=== Directions ===
Please filter the entries for the word "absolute" and copy every line that has it.

Records from a data source:
—————

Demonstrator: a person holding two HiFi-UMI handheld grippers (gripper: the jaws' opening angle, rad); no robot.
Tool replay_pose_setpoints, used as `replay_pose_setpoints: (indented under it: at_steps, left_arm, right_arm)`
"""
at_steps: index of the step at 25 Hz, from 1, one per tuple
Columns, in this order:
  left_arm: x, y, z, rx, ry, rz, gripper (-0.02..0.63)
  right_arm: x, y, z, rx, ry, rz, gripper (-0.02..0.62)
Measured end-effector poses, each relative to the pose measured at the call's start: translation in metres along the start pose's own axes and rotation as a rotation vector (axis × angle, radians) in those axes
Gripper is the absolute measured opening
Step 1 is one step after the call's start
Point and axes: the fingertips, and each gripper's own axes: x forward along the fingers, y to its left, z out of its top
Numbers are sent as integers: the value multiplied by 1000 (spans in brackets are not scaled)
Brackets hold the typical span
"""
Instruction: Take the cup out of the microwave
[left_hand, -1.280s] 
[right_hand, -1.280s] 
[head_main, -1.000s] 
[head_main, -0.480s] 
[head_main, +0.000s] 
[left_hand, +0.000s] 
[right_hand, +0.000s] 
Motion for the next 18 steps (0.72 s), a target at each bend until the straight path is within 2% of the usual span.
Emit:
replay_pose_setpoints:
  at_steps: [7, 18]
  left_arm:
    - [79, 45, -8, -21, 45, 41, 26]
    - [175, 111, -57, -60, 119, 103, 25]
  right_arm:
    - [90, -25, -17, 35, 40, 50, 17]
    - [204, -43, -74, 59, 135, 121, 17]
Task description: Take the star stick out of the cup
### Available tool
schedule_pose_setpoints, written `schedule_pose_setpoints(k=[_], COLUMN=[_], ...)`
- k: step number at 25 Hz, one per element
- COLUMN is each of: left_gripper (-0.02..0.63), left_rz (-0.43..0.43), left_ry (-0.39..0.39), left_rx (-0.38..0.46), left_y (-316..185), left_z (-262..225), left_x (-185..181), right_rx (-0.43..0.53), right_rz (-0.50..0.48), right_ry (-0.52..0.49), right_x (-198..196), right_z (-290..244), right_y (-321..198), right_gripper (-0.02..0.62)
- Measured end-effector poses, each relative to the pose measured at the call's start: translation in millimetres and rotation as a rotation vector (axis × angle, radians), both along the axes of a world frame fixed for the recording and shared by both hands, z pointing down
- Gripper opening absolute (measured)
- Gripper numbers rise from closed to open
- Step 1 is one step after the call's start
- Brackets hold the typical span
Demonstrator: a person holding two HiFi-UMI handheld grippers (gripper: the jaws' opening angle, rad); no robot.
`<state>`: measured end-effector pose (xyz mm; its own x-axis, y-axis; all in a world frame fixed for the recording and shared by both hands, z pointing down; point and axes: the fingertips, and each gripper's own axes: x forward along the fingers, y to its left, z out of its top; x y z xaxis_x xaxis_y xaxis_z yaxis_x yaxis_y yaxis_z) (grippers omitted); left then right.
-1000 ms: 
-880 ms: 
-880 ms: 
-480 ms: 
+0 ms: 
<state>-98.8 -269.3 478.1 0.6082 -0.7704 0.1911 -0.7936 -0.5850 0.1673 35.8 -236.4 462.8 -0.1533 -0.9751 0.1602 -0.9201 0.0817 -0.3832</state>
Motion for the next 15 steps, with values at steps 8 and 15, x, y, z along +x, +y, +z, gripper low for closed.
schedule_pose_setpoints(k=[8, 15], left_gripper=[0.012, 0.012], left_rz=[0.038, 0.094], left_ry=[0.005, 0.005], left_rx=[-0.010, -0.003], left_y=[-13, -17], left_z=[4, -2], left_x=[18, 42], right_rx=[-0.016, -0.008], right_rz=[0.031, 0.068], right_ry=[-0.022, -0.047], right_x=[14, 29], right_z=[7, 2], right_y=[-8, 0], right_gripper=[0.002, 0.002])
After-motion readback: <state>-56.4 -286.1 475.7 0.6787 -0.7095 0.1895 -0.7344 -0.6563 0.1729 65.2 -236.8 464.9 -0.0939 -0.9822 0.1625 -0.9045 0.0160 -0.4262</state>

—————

=== Response ===
Gripper is the absolute measured opening
- Gripper opening absolute (measured)

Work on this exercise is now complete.